Both Cameron and Clinton fell into the trap of using the language of their opponents. Brexit will mean this, Trump policies mean that, and in so doing they drew attention to the opposing campaign.
What they did not do, is frame their ideas in positives. Even when Mrs Clinton said she wanted to “build bridges not walls” she was tacitly referring to Donald Trump. During the EU referendum, David Cameron’s case for the EU seemed to boil down to saying: “it isn’t that bad, and does more good than harm.”
The US linguistic George Lakoff is making a lot of noise about this at the moment. Donald Trump is a very clever strategist, he suggests, framing his statements so as to emphasise his core messages, turning his opponents’ messages against them, accusing the media, for example, of peddling fake news.

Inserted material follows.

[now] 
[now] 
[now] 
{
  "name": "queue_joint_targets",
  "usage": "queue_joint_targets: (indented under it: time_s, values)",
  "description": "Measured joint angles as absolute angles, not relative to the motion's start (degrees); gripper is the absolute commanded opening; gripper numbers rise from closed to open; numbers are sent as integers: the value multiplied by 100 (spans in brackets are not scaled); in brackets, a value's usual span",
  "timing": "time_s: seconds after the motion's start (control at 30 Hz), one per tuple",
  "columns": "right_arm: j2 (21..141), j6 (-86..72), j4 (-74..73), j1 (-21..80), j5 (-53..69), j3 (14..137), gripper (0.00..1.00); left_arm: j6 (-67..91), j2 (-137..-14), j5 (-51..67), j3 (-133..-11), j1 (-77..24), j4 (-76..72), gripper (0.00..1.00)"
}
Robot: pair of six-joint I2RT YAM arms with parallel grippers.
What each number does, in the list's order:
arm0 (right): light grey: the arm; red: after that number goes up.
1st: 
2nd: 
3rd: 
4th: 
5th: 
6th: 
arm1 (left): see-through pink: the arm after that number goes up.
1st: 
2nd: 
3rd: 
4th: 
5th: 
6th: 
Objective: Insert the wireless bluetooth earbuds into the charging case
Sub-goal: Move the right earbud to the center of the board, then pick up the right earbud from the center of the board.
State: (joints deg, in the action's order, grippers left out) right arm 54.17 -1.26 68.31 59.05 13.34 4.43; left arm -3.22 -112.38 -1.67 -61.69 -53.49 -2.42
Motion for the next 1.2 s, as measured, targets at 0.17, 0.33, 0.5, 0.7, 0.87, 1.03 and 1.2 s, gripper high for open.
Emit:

Mr Macron promises he will talk about the positives of his ideology, not the weaknesses in those advanced by his opponents.
We can only watch his campaign and see if it pans out like that.
Unfortunately for liberal minded Brits, it seems the best hope for their ideology lies with a man, who is, shall we say, unsympathetic to post Brexit Britain.
If the May government is not careful, it will end up putting Britain on a course that is diametrically opposed to the forces that are fighting back against the likes of Trump, Le Pen and Nigel Farage.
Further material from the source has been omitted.